WHAT NEEDS TO BE DONE »
Quote from the first line below through the line that contains "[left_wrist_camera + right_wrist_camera", both included, and leave the pictures out.

INFORMATION SUPPLIED »
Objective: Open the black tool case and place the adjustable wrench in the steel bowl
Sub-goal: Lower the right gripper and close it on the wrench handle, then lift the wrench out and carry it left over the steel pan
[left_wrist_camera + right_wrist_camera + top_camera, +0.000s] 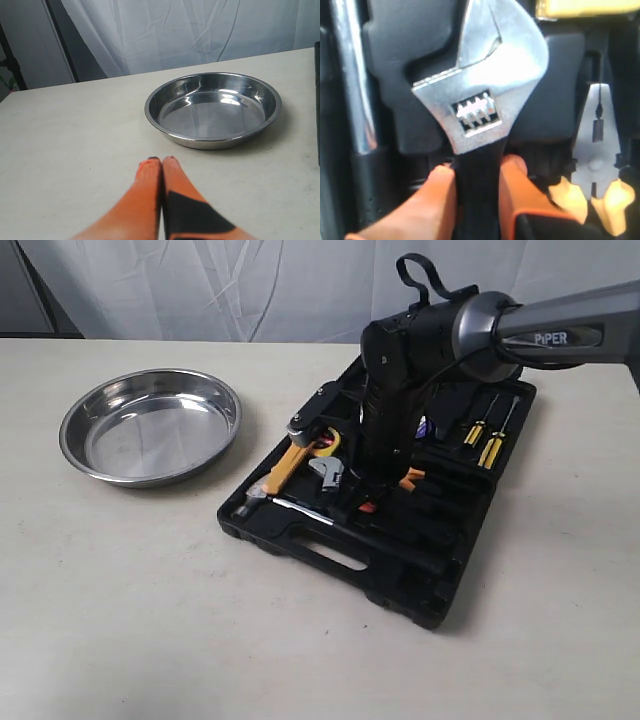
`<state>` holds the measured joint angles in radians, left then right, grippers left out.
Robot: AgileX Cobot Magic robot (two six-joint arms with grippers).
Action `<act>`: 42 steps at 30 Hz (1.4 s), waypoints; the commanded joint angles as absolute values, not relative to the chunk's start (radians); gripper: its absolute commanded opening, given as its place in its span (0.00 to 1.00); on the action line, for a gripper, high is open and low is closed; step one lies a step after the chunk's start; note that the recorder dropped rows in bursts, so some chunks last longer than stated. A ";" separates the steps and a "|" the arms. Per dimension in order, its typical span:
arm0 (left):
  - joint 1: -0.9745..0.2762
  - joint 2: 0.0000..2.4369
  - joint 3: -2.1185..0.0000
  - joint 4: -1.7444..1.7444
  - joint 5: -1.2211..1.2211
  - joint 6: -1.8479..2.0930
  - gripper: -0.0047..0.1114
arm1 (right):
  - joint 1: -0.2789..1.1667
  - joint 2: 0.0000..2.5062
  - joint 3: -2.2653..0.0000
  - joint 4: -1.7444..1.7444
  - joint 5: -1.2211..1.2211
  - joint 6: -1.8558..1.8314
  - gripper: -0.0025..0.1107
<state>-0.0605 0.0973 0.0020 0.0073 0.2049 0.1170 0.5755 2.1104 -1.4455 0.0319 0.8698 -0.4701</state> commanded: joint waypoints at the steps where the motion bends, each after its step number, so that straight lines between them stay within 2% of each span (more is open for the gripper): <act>1: -0.062 0.093 0.000 0.005 0.195 0.113 0.04 | 0.570 2.036 -1.452 0.028 0.899 -0.460 0.02; 10: -0.062 0.093 0.000 0.005 0.195 0.113 0.04 | 0.570 1.997 -1.452 0.026 0.907 -0.460 0.02; 18: -0.062 0.093 0.000 0.005 0.195 0.113 0.04 | 0.597 1.997 -1.523 0.035 0.805 -0.460 0.02; 24: -0.062 0.093 0.000 0.005 0.195 0.113 0.04 | 0.653 2.044 -1.701 0.056 0.687 -0.460 0.02; 35: -0.062 0.093 0.000 0.005 0.195 0.113 0.04 | 0.737 2.357 -2.161 0.265 0.661 -0.581 0.02; 42: -0.062 0.093 0.000 0.005 0.195 0.113 0.04 | 0.763 2.455 -2.229 0.399 0.454 -0.622 0.02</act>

COMPLETED EXERCISE »
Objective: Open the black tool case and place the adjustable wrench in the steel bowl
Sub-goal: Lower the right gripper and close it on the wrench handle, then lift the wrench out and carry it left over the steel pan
[left_wrist_camera + right_wrist_camera + top_camera, +0.000s] 

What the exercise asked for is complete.